Nous avons également pu réserver le double enjeu de l'évaluation et de la simplification des politiques européennes. Ce fut en particulier l'objet de notre entretien avec Mme Lamarque, membre française de la Cour des comptes européenne. Vous en trouverez les enseignements dans le rapport. Le contrôle de la performance prend une place croissante dans les activités de la Cour.

Le groupe de suivi que nous avons constitué avec la commission des affaires économiques apportera sa contribution sur la simplification de la PAC. Comme l'ont fait valoir les députés européens Michel Dantin et Jean-Paul Denanot, le développement des actes délégués et d'exécution, qui fixent les modalités détaillées de mise en oeuvre de la PAC réformée, a contribué à la complexité. Doit aussi être prise en compte la propension des administrations nationales, en particulier en France, à en rajouter dans la complexité des procédures. Donner plus de liberté d'adaptation aux réalités locales serait donc une voie salutaire pour rendre la PAC à la fois plus efficace et mieux comprise par ses principaux destinataires.

L'entretien avec M. Alain Cadec, président de la commission des pêches du Parlement européen, nous a permis de faire un point sur l'application de la réforme de la politique européenne de la pêche. Nous déplorons le retard de la France dans la mise en oeuvre du Fonds européen pour les affaires maritimes et la pêche. Aucun crédit n'a à ce jour été débloqué. Le Gouvernement doit prendre la mesure de cette situation et prendre les décisions nécessaires pour que ce fonds européen bénéficie pleinement à notre pays.

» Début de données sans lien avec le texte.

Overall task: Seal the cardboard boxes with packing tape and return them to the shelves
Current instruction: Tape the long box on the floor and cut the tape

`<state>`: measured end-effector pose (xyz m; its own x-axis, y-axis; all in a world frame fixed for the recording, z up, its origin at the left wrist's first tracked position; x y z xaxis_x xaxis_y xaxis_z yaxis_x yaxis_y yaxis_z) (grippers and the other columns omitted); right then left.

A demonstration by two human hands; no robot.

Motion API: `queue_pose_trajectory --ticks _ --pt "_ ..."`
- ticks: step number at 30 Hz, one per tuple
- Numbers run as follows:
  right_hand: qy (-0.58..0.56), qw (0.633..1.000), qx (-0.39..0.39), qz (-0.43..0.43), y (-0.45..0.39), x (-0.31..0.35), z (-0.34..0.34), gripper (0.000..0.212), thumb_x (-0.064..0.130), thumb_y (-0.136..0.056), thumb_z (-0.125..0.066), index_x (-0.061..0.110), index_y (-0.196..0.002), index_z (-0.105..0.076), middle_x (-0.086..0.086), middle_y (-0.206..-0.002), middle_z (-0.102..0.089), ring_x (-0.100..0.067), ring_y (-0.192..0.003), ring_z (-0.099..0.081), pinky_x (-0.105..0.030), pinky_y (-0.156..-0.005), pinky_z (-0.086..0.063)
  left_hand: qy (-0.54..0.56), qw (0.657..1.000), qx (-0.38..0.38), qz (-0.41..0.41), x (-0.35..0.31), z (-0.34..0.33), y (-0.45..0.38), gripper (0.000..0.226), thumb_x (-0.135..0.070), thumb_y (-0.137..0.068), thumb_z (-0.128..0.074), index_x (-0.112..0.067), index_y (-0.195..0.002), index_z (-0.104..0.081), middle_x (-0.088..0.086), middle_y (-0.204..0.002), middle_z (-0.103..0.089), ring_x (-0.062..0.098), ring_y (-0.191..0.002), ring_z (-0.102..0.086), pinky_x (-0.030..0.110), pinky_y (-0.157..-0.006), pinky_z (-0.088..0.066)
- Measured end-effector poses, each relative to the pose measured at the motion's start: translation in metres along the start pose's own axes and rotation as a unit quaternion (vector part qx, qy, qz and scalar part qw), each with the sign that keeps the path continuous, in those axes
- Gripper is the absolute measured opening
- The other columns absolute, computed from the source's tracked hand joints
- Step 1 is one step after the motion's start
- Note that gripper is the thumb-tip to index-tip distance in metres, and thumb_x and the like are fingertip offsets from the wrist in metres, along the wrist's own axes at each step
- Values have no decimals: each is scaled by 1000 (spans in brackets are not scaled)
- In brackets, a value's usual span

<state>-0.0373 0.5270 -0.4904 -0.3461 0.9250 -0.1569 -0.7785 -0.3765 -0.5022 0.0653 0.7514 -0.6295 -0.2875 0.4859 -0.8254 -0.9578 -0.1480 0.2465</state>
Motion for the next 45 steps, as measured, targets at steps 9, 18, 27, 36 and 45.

Par ailleurs, nous avons pris connaissance des projets de la Commission européenne concernant la gestion du bar. L'enjeu pour notre pays est important, sachant que 4/5è des bars pêchés dans l'Union européenne le sont en France. La Commission européenne envisagerait d'augmenter la taille minimale de 36 cm à 42 cm. Si l'on peut souscrire à l'objectif de préservation de l'espèce, un compromis réaliste doit toutefois être recherché.

Au cours d'une rencontre avec Mme Iskra Mihaylova, présidente de la commission de la politique régionale du Parlement européen, nous avons partagé des interrogations communes sur la capacité des administrations à gérer les fonds dans le nouveau cadre qui a été fixé. Nos interlocuteurs ont souligné tout l'intérêt que les services de la Commission auraient à éditer des guides de bonnes pratiques pour les gestionnaires locaux. Cet entretien a aussi confirmé que la programmation des fonds européens ne devrait pas être modifiée pour tenir compte de la nouvelle carte des régions françaises alors que la classification de celle-ci en application du critère de PIB a pu changer.

Enfin, la délégation s'est vue confirmer que les dysfonctionnements dans la mise en oeuvre des politiques structurelles européennes sur le terrain pouvaient aussi avoir son origine dans notre pays. Il est nécessaire d'expertiser ces dysfonctionnements et d'examiner quelles mesures pourraient être prises pour y remédier.

Voilà les éléments d'appréciation que je voulais porter à votre connaissance en complément du rapport qui vous a été adressé. Le débat est maintenant ouvert.